▸ **What this task involves**
Identify each line in the records below that contains the word "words", and copy it.

▸ **Supplied material**
++++++

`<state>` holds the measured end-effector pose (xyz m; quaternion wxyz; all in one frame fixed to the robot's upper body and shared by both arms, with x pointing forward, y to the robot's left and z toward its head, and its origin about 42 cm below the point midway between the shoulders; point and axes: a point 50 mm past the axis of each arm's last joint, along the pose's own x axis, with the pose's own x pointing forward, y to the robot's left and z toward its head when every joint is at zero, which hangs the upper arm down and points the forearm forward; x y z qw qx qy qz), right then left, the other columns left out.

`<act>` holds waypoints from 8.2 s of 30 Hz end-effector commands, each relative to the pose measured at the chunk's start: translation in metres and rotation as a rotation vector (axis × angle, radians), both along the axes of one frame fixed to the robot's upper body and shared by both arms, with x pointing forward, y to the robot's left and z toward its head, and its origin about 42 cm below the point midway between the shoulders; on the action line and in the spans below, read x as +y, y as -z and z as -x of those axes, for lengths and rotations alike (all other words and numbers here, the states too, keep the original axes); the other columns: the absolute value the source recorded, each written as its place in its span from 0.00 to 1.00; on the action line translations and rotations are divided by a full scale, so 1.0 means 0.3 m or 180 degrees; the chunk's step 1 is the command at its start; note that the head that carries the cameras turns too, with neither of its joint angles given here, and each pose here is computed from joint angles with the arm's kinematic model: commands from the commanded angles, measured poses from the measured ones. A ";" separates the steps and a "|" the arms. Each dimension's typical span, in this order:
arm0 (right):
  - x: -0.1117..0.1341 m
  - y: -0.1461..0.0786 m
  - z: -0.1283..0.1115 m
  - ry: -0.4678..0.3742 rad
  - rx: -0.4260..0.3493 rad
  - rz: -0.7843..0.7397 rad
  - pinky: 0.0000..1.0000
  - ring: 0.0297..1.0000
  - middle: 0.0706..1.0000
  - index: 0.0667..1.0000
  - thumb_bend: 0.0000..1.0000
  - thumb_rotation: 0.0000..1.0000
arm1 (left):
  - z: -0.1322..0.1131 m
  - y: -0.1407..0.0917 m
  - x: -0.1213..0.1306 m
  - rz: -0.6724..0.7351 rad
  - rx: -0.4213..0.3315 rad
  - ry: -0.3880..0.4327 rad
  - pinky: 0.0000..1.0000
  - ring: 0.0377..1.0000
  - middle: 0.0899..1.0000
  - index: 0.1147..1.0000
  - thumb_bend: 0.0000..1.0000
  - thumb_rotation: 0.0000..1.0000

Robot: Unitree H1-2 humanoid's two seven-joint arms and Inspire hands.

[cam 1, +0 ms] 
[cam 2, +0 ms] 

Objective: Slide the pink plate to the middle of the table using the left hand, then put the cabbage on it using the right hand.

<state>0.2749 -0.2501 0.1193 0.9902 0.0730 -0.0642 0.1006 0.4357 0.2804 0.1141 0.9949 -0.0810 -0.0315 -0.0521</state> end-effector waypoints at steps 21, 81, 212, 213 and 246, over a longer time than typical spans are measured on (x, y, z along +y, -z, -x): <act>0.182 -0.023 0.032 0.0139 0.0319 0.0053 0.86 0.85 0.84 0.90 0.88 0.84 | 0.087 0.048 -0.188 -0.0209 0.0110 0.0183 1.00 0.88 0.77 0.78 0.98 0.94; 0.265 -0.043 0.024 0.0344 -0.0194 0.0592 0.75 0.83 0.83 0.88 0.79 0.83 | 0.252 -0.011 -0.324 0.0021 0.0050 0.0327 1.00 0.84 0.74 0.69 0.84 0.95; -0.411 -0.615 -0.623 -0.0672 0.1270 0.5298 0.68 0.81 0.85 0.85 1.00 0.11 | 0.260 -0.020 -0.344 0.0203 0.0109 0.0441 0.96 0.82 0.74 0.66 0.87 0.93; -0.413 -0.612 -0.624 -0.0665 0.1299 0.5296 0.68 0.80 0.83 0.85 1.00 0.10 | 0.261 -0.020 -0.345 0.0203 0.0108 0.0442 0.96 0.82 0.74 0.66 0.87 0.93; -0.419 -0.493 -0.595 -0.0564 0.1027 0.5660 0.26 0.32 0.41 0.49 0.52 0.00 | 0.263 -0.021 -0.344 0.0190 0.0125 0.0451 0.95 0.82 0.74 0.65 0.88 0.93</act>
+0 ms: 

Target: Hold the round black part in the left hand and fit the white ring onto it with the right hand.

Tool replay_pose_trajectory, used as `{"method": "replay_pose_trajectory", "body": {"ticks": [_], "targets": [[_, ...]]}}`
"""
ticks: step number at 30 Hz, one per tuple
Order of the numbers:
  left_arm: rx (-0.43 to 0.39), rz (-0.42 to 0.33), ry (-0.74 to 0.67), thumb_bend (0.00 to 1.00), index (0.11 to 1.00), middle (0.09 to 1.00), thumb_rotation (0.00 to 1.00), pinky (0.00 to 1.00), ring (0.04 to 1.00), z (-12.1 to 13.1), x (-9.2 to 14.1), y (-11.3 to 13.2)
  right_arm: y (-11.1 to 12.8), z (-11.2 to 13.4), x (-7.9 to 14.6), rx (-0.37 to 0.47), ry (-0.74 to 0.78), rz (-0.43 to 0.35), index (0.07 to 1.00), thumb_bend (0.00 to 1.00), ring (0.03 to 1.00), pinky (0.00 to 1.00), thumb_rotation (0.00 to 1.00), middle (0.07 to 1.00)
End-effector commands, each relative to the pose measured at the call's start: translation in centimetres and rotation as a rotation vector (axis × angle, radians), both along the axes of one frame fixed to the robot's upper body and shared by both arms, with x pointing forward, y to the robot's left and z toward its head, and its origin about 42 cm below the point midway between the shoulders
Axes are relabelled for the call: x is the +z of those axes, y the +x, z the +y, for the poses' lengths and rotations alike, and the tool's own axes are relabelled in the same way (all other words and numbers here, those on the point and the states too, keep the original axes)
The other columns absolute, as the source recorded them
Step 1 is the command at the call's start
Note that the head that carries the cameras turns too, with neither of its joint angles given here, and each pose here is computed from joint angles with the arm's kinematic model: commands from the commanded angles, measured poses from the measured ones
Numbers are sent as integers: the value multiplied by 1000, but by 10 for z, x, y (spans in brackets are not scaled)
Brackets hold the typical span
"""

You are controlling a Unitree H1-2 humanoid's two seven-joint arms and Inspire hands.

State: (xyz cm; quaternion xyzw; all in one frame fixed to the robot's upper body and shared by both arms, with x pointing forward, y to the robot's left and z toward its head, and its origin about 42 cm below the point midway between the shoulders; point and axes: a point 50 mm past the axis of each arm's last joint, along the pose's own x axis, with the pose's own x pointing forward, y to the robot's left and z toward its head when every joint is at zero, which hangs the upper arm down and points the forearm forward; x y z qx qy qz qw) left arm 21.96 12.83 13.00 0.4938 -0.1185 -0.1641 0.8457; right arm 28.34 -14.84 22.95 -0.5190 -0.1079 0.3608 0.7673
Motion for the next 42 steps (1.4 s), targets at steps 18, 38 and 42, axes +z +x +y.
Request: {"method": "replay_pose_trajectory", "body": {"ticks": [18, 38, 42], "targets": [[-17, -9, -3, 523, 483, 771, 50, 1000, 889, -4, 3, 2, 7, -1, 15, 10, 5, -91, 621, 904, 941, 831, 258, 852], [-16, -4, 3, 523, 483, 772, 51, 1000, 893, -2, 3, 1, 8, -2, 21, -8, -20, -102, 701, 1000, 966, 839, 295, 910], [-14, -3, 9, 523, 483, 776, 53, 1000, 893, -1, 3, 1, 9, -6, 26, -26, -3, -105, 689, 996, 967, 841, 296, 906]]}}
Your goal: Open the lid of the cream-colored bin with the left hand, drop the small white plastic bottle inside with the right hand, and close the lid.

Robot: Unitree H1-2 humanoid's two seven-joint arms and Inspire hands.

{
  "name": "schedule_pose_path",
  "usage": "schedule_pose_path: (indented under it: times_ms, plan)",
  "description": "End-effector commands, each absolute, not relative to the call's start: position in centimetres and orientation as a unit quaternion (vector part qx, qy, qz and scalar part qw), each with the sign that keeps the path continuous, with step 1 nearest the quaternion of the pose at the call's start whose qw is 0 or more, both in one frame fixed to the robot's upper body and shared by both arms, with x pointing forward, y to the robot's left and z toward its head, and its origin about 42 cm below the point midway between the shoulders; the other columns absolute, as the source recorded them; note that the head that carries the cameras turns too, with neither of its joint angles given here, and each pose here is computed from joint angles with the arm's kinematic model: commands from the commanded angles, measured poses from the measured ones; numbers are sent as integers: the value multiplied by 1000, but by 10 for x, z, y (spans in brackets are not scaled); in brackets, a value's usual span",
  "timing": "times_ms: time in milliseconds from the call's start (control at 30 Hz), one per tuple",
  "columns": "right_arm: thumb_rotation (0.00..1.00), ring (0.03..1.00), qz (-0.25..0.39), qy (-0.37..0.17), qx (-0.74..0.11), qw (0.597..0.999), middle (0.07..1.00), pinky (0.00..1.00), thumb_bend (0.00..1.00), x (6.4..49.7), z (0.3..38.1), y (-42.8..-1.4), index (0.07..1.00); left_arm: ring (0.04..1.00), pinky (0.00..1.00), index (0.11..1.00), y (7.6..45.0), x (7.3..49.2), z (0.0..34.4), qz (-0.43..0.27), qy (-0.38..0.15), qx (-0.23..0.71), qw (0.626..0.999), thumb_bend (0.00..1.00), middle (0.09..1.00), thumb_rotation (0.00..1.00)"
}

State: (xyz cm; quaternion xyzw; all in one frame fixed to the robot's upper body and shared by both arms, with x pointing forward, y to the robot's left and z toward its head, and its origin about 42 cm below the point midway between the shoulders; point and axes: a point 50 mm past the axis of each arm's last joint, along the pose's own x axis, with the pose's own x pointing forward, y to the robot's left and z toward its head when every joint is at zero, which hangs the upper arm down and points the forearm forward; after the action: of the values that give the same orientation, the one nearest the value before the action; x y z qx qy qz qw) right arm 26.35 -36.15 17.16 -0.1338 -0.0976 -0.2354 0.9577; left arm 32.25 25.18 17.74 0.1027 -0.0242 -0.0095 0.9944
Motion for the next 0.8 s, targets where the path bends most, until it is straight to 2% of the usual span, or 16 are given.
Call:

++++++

▸ **Response area**
`<act>` holds waypoints from 8.2 s of 30 Hz end-effector commands, each relative to the pose measured at the chunk's start: translation in metres and rotation as a rotation vector (axis × angle, radians), both along the axes of one frame fixed to the robot's upper body and shared by both arms, with x pointing forward, y to the robot's left and z toward its head, and its origin about 42 cm below the point midway between the shoulders; on the action line and in the spans below, read x as +y, y as -z and z as -x of those axes, for lengths and rotations alike (all other words and numbers here, the states too, keep the original axes); the other columns: the absolute value the source recorded, each written as its place in its span from 0.00 to 1.00; on the action line translations and rotations are divided by a full scale, so 1.0 means 0.3 m or 180 degrees; the chunk's step 1 is the command at its start; note that the head that carries the cameras turns too, with neither of its joint angles given here, and each pose here is computed from joint angles with the arm's kinematic model: commands from the commanded angles, measured poses from the measured ones. A ";" separates the steps and a "|" the arms. Each dimension's typical span, in this order:
Axes are relabelled for the call: x is the +z of those axes, y the +x, z the +y, for the poses' lengths and rotations alike, and the tool's own axes are relabelled in the same way (all other words and numbers here, those on the point and the states too, keep the original axes)

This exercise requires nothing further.